*Problem details*. Your answer must be every record below, written out exactly as it appears.

(Stored items)
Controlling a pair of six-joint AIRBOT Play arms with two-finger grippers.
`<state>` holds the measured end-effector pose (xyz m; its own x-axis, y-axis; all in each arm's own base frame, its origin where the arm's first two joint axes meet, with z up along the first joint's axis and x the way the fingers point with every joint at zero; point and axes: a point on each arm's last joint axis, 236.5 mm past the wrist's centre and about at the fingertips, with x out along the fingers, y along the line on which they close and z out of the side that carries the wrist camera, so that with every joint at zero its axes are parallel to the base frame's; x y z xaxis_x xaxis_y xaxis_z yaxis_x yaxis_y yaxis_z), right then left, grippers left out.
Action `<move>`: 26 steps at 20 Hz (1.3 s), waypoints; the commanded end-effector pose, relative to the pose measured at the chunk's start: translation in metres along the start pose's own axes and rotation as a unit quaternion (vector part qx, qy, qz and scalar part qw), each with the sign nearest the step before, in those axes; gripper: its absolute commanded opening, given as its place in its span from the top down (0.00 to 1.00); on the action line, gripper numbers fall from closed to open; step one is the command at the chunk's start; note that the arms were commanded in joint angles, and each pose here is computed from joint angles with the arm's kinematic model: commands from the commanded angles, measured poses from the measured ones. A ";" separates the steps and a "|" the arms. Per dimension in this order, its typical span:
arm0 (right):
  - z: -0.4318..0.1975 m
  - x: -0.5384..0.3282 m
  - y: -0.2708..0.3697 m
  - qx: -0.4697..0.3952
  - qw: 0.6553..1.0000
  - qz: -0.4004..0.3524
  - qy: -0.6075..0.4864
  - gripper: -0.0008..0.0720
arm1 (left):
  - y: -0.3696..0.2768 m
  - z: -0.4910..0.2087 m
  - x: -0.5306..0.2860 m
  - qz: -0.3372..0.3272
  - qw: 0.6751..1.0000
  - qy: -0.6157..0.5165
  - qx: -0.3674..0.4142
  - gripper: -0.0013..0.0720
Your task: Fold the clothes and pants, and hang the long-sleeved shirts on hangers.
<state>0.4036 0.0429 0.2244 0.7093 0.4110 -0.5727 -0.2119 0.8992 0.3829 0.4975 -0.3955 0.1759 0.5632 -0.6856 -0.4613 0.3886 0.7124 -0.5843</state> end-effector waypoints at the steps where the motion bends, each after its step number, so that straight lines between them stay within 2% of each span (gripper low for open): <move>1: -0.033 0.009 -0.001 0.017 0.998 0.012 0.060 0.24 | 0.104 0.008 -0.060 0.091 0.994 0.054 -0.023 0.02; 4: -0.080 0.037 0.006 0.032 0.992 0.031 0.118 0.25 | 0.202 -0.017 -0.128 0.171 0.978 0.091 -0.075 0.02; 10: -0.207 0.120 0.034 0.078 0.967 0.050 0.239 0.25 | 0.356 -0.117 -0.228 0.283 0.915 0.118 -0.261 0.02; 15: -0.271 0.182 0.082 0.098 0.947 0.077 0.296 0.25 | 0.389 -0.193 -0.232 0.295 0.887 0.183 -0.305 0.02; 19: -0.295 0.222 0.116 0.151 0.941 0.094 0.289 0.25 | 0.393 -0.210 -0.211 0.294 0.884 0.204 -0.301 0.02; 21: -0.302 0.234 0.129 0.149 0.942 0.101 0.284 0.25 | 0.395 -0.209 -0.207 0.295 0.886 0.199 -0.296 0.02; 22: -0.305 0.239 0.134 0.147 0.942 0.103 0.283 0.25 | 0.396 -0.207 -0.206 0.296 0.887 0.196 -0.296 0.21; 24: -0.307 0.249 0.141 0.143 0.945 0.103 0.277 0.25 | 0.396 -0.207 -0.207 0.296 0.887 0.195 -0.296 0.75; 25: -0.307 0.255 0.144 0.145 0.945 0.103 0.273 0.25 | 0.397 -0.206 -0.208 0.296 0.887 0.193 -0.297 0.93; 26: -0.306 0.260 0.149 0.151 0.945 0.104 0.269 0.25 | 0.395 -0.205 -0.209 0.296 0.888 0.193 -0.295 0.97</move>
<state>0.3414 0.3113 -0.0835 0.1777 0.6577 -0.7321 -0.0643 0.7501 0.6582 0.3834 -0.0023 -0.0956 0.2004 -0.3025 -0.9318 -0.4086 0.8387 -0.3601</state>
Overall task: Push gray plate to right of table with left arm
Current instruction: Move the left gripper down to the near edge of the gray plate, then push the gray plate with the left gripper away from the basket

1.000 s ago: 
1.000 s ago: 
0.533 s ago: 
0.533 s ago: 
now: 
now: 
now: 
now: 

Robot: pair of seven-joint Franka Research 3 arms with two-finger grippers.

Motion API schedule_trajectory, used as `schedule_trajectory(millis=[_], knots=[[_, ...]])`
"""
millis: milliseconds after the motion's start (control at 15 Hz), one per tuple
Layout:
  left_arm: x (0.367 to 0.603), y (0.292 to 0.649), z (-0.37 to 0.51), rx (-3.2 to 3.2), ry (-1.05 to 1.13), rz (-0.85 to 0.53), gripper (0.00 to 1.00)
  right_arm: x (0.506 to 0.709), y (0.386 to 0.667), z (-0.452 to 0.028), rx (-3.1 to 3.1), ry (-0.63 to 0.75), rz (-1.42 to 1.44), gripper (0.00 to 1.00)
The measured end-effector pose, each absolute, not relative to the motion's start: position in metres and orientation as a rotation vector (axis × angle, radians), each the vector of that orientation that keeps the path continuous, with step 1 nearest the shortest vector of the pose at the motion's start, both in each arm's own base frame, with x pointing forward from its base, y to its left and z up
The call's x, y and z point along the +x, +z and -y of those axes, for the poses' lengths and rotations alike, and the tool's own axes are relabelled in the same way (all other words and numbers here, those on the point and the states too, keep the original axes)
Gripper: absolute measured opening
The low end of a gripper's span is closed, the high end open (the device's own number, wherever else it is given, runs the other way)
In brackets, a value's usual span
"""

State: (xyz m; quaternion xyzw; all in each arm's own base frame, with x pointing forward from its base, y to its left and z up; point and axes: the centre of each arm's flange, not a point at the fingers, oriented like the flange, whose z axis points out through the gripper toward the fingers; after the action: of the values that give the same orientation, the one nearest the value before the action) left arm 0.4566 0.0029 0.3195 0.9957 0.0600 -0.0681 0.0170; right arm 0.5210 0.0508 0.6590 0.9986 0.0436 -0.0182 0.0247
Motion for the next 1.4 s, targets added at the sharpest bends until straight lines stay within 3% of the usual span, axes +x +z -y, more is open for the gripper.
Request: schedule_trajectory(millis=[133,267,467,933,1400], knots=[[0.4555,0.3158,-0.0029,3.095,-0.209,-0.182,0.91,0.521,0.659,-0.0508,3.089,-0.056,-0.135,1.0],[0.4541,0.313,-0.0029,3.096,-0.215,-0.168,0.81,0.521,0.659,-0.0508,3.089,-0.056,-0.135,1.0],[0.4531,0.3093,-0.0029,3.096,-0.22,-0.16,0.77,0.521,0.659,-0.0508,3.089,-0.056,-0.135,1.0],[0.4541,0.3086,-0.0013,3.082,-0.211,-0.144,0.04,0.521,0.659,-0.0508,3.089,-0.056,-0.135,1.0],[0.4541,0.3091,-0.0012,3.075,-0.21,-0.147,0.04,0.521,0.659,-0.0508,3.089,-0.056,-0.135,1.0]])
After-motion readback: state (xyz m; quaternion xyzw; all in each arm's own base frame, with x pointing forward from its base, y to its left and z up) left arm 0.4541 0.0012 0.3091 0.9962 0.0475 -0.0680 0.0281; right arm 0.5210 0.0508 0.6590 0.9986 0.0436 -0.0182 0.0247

*Answer box*.
Controlling a pair of six-joint AIRBOT Play arms with two-finger grippers.
`<state>` holds the measured end-effector pose (xyz m; its own x-axis, y-axis; all in each arm's own base frame, its origin where the arm's first two joint axes meet, with z up along the first joint's axis and x the way the fingers point with every joint at zero; point and axes: a point on each arm's last joint axis, 236.5 mm past the wrist's centre and about at the fingertips, with x out along the fingers, y along the line on which they close and z out of the side that carries the wrist camera, so that with every joint at zero its axes are parallel to the base frame's; x y z xaxis_x xaxis_y xaxis_z yaxis_x yaxis_y yaxis_z), right then left, grippers left out.
Action `<move>`: 26 steps at 20 Hz (1.3 s), waypoints; the commanded end-effector pose, relative to the pose measured at the chunk's start: translation in metres along the start pose's own axes and rotation as a unit quaternion (vector part qx, qy, qz and scalar part qw), each with the sign nearest the step before, in those axes; gripper: its absolute commanded opening, given as its place in its span from the top down (0.00 to 1.00); on the action line, gripper numbers fall from closed to open; step one is the command at the chunk's start; note that the arms were commanded in joint angles, and each pose here is computed from joint angles with the arm's kinematic model: commands from the commanded angles, measured poses from the measured ones. A ";" separates the steps and a "|" the arms. Per dimension in this order, its typical span:
arm0 (right):
  - z: -0.4318..0.1975 m
  - x: -0.5384..0.3282 m
  - y: -0.2708..0.3697 m
  - qx: -0.4697..0.3952
  - qw: 0.6553..1.0000
  - qz: -0.4004..0.3524
  - qy: -0.6075..0.4864
  - gripper: -0.0008..0.0720
arm1 (left):
  - y: -0.3696..0.2768 m
  - z: -0.4910..0.2087 m
  - x: -0.5306..0.2860 m
  - qz: -0.3372..0.3272
  - qw: 0.6751..1.0000
  - qy: -0.6157..0.5165
  - qx: -0.3674..0.4142
  - gripper: -0.0013..0.0720
Your task: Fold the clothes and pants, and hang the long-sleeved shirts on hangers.
<state>0.4036 0.0429 0.2244 0.7093 0.4110 -0.5727 -0.2119 0.8992 0.3829 0.4975 -0.3955 0.1759 0.5632 -0.6856 -0.4613 0.3886 0.7124 -0.5843</state> end-effector waypoints at the steps where the motion bends, each after its step number, so that straight lines between them stay within 2% of each span (gripper low for open): <move>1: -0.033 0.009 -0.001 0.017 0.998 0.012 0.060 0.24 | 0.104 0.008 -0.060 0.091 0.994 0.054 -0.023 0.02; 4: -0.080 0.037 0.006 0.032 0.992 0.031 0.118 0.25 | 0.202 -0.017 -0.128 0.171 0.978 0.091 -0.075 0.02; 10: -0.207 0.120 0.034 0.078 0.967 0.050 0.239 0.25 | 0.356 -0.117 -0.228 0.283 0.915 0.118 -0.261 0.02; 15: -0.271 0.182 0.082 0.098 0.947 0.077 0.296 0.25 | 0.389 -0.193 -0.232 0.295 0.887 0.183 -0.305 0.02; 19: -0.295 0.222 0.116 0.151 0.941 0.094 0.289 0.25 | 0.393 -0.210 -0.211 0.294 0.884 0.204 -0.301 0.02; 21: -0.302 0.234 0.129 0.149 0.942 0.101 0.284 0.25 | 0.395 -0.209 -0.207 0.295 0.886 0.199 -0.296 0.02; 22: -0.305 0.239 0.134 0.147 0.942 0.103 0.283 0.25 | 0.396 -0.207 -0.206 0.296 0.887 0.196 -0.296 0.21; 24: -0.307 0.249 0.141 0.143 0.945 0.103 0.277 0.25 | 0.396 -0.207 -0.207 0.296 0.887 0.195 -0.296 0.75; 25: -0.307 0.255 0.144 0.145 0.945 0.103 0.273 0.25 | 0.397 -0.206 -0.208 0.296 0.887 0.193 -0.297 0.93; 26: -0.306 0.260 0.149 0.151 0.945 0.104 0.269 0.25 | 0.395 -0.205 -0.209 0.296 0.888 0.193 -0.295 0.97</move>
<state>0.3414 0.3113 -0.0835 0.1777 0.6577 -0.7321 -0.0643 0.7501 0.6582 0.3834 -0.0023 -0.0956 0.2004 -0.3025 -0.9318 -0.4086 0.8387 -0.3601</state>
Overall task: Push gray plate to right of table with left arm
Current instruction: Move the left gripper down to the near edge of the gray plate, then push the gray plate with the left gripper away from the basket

1.000 s ago: 
1.000 s ago: 
0.533 s ago: 
0.533 s ago: 
now: 
now: 
now: 
now: 

Robot: pair of seven-joint Franka Research 3 arms with two-finger grippers.

Motion API schedule_trajectory, used as `schedule_trajectory(millis=[_], knots=[[_, ...]])`
"""
millis: milliseconds after the motion's start (control at 15 Hz), one per tuple
Layout:
  left_arm: x (0.367 to 0.603), y (0.292 to 0.649), z (-0.37 to 0.51), rx (-3.2 to 3.2), ry (-1.05 to 1.13), rz (-0.85 to 0.53), gripper (0.00 to 1.00)
  right_arm: x (0.506 to 0.709), y (0.386 to 0.667), z (-0.452 to 0.028), rx (-3.1 to 3.1), ry (-0.63 to 0.75), rz (-1.42 to 1.44), gripper (0.00 to 1.00)
The measured end-effector pose, each absolute, not relative to the motion's start: position in metres and orientation as a rotation vector (axis × angle, radians), each the vector of that orientation that keeps the path continuous, with step 1 nearest the shortest vector of the pose at the motion's start, both in each arm's own base frame, with x pointing forward from its base, y to its left and z up
The call's x, y and z point along the +x, +z and -y of those axes, for the poses' lengths and rotations alike, and the tool's own axes are relabelled in the same way (all other words and numbers here, those on the point and the states too, keep the original axes)
Gripper: absolute measured opening
The low end of a gripper's span is closed, the high end open (the device's own number, wherever else it is given, runs the other way)
In brackets, a value's usual span
"""

State: (xyz m; quaternion xyzw; all in each arm's own base frame, with x pointing forward from its base, y to its left and z up; point and axes: the centre of each arm's flange, not a point at the fingers, oriented like the flange, whose z axis points out through the gripper toward the fingers; after the action: of the values that give the same orientation, the one nearest the value before the action) left arm 0.4566 0.0029 0.3195 0.9957 0.0600 -0.0681 0.0170; right arm 0.5210 0.0508 0.6590 0.9986 0.0436 -0.0182 0.0247
Motion for the next 1.4 s, targets added at the sharpest bends until straight lines stay within 3% of the usual span, axes +x +z -y, more is open for the gripper.
Request: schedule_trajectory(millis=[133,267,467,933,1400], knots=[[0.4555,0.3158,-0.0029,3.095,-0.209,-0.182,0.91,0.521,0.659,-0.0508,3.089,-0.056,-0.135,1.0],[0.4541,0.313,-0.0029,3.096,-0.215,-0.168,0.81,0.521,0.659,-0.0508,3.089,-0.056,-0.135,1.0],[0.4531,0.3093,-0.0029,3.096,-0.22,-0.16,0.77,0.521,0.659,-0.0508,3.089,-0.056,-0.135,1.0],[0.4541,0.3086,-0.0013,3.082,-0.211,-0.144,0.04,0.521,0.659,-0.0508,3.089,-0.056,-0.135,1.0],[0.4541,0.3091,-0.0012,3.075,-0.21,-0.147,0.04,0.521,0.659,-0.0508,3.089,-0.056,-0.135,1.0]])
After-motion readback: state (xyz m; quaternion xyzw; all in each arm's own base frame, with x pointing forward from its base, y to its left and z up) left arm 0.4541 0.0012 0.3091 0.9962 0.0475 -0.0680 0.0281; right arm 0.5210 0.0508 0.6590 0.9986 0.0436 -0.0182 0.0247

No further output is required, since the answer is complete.